§ Exercise directions: Go through the entries below. Copy out every line that contains "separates".

Dataset records
.....

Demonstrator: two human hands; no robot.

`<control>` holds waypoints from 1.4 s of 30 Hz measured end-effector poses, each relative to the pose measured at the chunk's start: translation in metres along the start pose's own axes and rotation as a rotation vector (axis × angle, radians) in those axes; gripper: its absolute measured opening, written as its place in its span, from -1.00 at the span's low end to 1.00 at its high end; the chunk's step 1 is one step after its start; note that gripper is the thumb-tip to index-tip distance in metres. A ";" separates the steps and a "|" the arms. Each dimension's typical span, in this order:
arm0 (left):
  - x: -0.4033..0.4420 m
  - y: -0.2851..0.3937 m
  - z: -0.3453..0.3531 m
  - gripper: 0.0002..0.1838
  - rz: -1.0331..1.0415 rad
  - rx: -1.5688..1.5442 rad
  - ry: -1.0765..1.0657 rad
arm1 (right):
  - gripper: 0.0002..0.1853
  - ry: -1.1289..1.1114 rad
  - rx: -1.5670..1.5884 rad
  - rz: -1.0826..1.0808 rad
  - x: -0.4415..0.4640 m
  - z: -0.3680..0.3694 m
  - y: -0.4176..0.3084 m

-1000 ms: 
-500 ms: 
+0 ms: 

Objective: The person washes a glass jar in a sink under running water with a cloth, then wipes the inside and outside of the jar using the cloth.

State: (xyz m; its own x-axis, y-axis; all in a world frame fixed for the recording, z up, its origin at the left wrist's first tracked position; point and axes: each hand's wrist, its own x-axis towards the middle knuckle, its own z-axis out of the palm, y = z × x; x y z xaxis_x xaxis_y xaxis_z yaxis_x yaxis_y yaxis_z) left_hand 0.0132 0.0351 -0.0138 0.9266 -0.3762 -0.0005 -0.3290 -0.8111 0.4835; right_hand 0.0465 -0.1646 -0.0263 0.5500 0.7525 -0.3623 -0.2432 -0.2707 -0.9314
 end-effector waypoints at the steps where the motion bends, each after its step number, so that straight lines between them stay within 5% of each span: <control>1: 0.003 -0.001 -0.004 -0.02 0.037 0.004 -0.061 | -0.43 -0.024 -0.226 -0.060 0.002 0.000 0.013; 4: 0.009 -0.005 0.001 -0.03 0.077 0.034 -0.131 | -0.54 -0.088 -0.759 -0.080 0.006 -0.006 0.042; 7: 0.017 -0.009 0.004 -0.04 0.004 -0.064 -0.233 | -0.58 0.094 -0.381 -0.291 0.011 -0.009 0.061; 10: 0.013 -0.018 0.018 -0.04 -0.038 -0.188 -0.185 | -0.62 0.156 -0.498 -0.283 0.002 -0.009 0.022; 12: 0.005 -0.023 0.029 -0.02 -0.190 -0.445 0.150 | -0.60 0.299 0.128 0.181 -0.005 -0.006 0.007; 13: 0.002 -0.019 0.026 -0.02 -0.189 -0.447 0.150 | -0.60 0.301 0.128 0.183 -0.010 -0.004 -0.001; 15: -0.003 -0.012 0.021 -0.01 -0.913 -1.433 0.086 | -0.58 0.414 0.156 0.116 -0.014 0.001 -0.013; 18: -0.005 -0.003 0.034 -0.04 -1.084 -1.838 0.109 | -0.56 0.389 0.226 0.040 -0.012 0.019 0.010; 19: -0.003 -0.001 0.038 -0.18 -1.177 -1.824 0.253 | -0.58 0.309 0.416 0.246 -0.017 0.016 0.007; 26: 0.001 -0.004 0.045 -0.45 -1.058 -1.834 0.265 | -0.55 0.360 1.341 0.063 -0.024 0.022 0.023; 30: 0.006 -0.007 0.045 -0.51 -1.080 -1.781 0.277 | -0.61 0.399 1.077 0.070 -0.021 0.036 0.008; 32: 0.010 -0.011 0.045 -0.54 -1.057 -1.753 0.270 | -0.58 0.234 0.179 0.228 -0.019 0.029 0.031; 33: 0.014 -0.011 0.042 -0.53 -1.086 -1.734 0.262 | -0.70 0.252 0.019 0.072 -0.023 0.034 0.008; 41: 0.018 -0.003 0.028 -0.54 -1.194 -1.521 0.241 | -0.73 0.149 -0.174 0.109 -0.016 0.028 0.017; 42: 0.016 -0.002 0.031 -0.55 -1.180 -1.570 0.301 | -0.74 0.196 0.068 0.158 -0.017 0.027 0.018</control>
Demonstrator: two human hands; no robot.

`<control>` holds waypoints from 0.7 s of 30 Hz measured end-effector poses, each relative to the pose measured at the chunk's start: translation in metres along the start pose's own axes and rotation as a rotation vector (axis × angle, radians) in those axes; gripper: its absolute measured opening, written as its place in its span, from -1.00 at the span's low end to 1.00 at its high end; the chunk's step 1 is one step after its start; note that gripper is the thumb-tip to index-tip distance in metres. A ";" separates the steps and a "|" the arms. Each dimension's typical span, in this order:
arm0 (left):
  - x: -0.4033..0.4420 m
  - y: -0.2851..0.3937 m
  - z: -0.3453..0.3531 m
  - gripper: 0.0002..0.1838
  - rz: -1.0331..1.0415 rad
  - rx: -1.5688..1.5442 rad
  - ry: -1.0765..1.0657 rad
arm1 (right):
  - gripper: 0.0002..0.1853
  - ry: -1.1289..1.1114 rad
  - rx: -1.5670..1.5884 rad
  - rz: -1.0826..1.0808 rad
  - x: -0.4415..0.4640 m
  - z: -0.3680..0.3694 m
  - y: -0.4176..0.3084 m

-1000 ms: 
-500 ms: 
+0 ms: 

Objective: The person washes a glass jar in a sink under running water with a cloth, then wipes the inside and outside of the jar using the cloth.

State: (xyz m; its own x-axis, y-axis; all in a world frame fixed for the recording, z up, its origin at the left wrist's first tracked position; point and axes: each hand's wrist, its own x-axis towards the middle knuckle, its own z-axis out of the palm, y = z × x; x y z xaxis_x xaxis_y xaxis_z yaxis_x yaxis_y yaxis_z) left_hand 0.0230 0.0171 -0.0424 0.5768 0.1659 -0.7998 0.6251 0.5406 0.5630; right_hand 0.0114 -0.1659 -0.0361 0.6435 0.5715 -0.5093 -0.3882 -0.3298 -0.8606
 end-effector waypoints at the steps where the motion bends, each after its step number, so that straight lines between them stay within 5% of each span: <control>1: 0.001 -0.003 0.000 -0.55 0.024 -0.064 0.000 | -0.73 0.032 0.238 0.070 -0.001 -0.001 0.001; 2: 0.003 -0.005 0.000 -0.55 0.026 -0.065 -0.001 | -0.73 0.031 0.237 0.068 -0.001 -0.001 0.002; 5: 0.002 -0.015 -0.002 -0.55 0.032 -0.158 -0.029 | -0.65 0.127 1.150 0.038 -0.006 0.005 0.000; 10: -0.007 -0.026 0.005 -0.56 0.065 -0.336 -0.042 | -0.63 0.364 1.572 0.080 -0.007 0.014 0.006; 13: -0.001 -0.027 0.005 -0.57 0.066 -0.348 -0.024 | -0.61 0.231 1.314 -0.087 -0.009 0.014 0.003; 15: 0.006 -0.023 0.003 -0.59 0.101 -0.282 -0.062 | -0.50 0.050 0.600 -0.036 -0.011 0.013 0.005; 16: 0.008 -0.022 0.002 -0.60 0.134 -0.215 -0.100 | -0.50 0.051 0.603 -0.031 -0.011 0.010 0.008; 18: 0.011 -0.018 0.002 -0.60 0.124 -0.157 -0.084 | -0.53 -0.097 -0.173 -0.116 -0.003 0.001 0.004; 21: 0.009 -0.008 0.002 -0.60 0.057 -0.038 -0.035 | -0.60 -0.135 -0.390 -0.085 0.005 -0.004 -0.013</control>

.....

§ Reply to the task:
`<control>` holds waypoints from 1.4 s of 30 Hz measured end-effector poses, each relative to the pose measured at the chunk's start: translation in metres along the start pose's own axes and rotation as a rotation vector (axis × angle, radians) in those axes; gripper: its absolute measured opening, written as its place in its span, from -1.00 at the span's low end to 1.00 at its high end; the chunk's step 1 is one step after its start; note that gripper is the thumb-tip to index-tip distance in metres. A ";" separates the steps and a "|" the arms. Each dimension's typical span, in this order:
`<control>` holds waypoints from 0.7 s of 30 Hz measured end-effector poses, each relative to the pose measured at the chunk's start: translation in metres along the start pose's own axes and rotation as a rotation vector (axis × angle, radians) in those axes; gripper: its absolute measured opening, written as its place in its span, from -1.00 at the span's low end to 1.00 at its high end; the chunk's step 1 is one step after its start; note that gripper is the thumb-tip to index-tip distance in metres. A ";" separates the steps and a "|" the arms. Each dimension's typical span, in this order:

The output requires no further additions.